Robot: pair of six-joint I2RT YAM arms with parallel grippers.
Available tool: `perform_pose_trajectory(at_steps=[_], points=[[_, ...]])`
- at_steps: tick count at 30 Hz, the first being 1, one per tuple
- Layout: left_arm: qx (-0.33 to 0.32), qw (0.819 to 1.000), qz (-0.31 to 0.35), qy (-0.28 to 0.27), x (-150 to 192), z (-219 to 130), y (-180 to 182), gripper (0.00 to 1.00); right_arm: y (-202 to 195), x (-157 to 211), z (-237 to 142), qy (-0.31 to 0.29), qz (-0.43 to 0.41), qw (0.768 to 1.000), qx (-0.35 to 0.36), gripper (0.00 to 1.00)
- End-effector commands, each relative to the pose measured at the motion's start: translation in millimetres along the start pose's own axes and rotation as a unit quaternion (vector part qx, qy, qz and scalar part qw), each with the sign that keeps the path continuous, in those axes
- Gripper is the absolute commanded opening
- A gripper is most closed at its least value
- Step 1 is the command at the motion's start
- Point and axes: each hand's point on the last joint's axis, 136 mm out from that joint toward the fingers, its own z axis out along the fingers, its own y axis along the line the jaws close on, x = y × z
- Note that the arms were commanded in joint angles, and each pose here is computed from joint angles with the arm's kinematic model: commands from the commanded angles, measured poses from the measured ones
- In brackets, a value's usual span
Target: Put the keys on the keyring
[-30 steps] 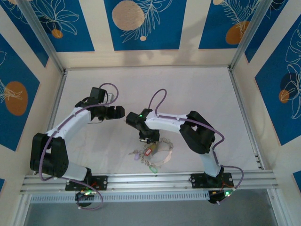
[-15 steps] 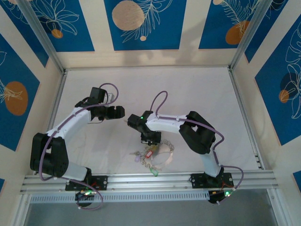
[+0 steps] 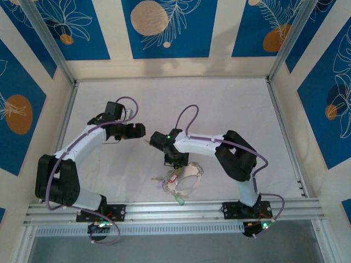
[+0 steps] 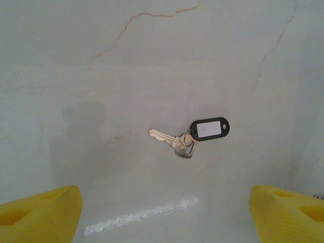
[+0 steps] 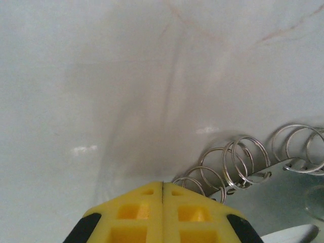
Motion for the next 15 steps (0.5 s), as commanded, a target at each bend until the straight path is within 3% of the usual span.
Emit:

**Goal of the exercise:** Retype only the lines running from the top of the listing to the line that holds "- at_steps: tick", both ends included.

**Answer:**
Robot: pair of six-joint I2RT YAM arms with parallel grippers.
Available tool: `perform_pose_trajectory(at_steps=[_], points=[[_, ...]])`
- at_steps: tick count at 30 Hz, the first being 1, one per tuple

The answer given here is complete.